Their previous CD, 1998’s Through the Trees, was possibly the darkest recording to come out of the US this side of death metal. It opened with a track featuring the distinctly downbeat chorus: “This is why people OD on pills and jump from the Golden Gate Bridge” and closed with the true story of Brett’s stay in a mental hospital, with him strapped to a bed quoting Nietzsche. In 1995, during the recording of their second CD, Milk and Scissors, Brett’s manic-depression had taken such a hold that Rennie was forced to check him in to the hospital for his own protection. He was spending wildly, drinking heavily and had taken to eating cat food.

“I was delusional,” he says. “Incapable of getting anything done. I really thought I was the Messiah. I was writing my own bible and starting fires in the apartment. I was a fucking lunatic. I would go two weeks at a time without sleeping, I was down to about 145 pounds. So I went to the nut-house for a few weeks, they put me on Lithium among other things. Long-term Lithium which I am still taking to this day.” Rennie has also had her own share of problems with depression and thoughts of suicide and, like Brett, is still taking the pills.

Religion seems to loom large over the work of The Handsome Family. Aside from scribing his own Bible, Brett was brought up a Southern Baptist and it was in church that he learned about music and how to sing in such a delightfully doomy baritone. He has also been influenced by The Louvin Brothers, a 1950s two brother Christian country act whose cautionary tales were every bit as dark as The Handsome Family’s.

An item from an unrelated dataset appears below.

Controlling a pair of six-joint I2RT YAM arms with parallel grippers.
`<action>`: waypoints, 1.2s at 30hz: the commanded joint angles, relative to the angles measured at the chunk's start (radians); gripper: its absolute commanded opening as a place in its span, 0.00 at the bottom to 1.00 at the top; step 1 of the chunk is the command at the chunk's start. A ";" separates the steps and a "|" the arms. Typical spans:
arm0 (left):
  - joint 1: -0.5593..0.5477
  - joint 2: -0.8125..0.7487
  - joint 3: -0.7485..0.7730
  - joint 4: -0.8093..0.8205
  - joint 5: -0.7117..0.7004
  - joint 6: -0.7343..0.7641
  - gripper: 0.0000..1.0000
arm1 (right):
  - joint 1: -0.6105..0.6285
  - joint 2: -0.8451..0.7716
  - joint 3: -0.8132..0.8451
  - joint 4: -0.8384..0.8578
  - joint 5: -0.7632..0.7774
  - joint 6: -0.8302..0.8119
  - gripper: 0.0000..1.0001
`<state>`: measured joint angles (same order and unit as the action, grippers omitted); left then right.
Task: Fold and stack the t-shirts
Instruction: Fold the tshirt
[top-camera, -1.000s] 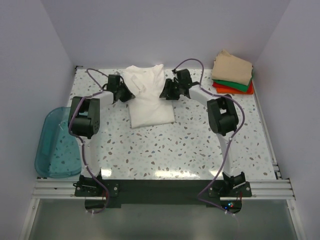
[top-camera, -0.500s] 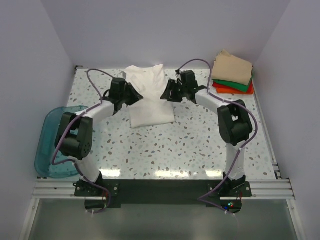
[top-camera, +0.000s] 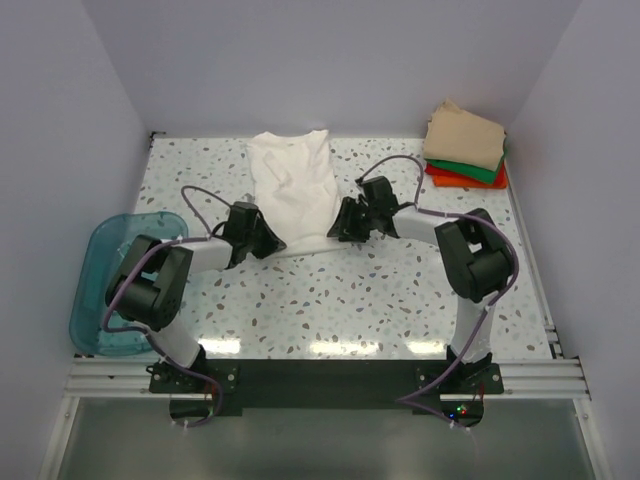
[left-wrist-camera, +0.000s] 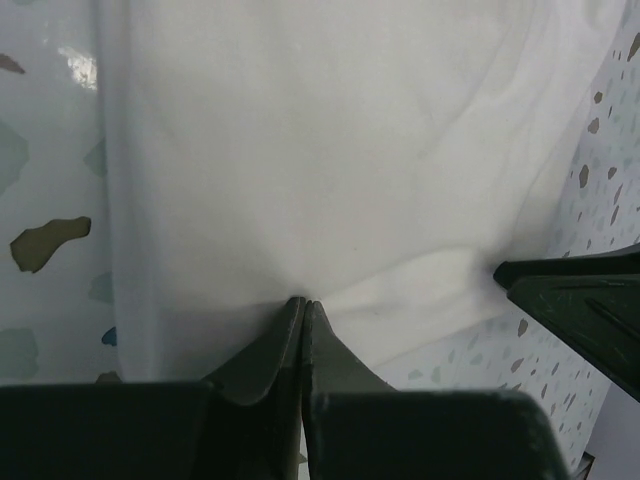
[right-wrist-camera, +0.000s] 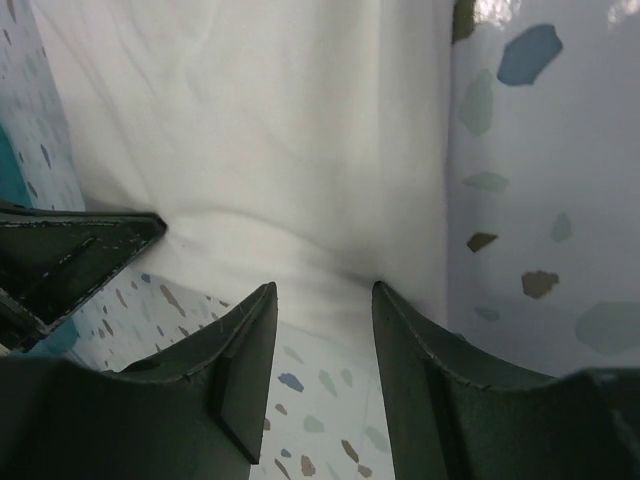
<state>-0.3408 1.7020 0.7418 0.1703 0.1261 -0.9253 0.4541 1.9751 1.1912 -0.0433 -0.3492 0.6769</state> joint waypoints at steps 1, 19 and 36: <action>0.006 -0.050 -0.064 -0.032 -0.069 -0.004 0.05 | -0.017 -0.071 -0.085 -0.050 0.075 -0.008 0.47; 0.040 -0.435 -0.199 -0.224 -0.049 -0.017 0.45 | -0.049 -0.275 -0.226 -0.112 0.105 -0.008 0.49; 0.040 -0.323 -0.315 0.038 0.030 -0.067 0.45 | -0.048 -0.183 -0.226 -0.044 0.096 0.033 0.44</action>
<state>-0.3050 1.3552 0.4335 0.1349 0.1577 -0.9764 0.4049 1.7744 0.9661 -0.1215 -0.2604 0.6971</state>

Rennie was brought up as a Jew in New York but has also dabbled with some less than orthodox spiritual beliefs such as those in the lyric for When That Helicopter Comes – the story of the second coming with helicopters taking the place of Jesus. “I’ve always been obsessed with helicopters,” she says. “When I was little I thought God was a helicopter. I had all these feelings that after I died I would turn into a helicopter.”

It is surprising to learn that lurking behind the rolling hills and falling trees of In the Air is the latest in technology. The couple may have recorded the album in their living room, but it was all done on a Macintosh G3 computer – hardly a traditional piece of country kit. But then neither was the drum machine that regimented their previous album, the use of which was intended to completely alienate traditionalists in the alt.country scene. “It was completely out of spite,” says Brett. “Musically it did work and I liked it a lot, but I thought that people would be really critical of that. But that record was on every critics top ten list in the US last year. It surprised the hell out of me.”

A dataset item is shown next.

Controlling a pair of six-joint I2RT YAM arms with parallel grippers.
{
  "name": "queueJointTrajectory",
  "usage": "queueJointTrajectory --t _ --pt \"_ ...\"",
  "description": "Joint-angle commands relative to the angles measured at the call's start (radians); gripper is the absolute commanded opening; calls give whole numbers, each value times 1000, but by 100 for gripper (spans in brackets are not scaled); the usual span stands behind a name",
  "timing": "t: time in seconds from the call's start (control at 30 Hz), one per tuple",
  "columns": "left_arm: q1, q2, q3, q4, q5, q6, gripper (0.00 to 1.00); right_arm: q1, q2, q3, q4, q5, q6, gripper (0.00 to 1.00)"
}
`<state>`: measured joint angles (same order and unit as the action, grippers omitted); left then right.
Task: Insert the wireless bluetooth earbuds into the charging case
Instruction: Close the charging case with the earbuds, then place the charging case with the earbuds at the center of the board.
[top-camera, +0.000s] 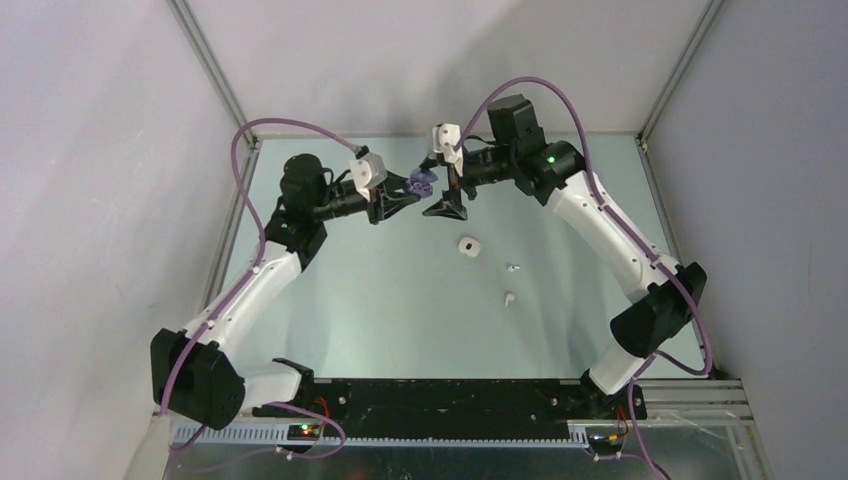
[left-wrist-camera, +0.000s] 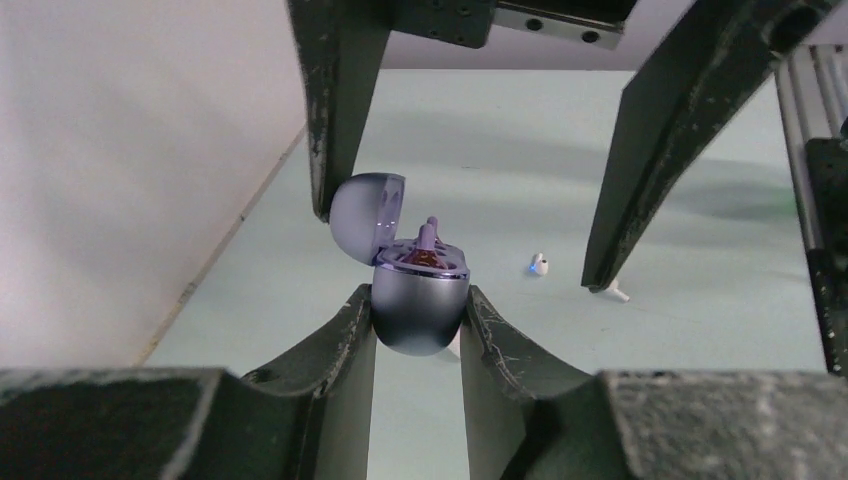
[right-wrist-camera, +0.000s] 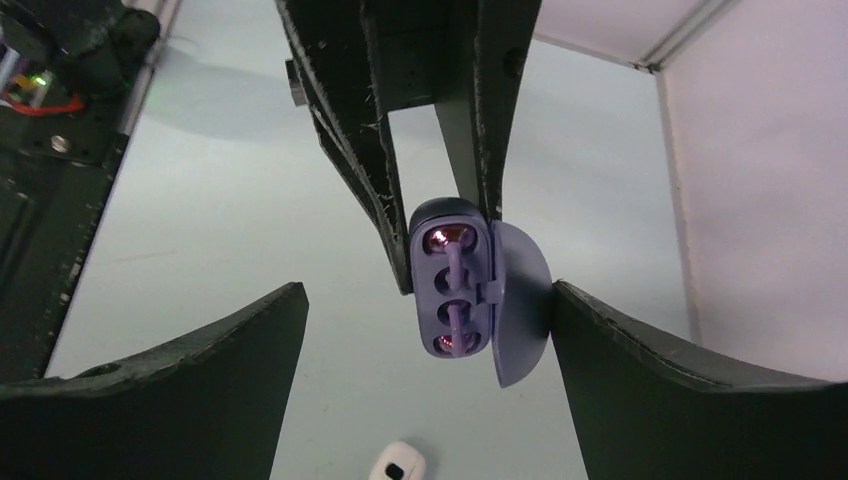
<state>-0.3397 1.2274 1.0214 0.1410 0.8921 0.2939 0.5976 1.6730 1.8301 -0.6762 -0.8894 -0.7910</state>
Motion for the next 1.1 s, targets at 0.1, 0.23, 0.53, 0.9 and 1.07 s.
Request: queueJointTrajectory --t 0.1,0.23,0.53,0.9,1.07 --pt "21 52 45 238 -129 -339 0 54 -162 -137 72 176 -57 93" --pt "26 68 40 247 -146 -407 0 61 -233 -216 131 275 -31 94" --pt "53 166 16 85 -175 -491 2 -65 -315 -352 93 371 236 95" --pt "104 608 225 -377 -33 -534 2 -325 -347 -530 -102 335 502 99" --pt "115 712 271 -494 -79 -556 5 -352 -351 -613 -41 418 564 99"
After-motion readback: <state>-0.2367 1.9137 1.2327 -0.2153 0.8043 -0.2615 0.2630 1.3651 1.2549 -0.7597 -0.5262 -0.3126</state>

Oddly, Chicago’s country revival was largely kick-started by two ex-pat members of Leeds art-punks The Mekons who both now live in the city. Jon Langford seems to be at the centre of any drunken guitar-led stomp worthy of mention with his various bands, such as The Waco Brothers who evoke the spirit of the pre-born again Johnny Cash. Whilst sweet-voiced Sally Timms performs as a solo singer not afraid to tackle the odd Dolly Parton number. She is a firm fan of The Handsome Family and has covered several of their songs, including two on her latest release Cowboys Sally’s Twilight Laments for Lost Buckaroos. “They take the best of the country tradition and then update it in the only way that can make sense as songwriters from an urban background,” she says. “There's an element of camp to what they do, but beneath that you find serious little morality tales, a little like the Brothers Grimm.”

These morality lessons are obviously not lost on Brett who at least seems to have learned to go a little steady on the drink. “My classic joke is that if I get drunk and act like an asshole then Rennie’s going to write a song about it and I’m going to have to sing it over and over,” he says. “My punishment is having her pull my spiritual trousers down every night.”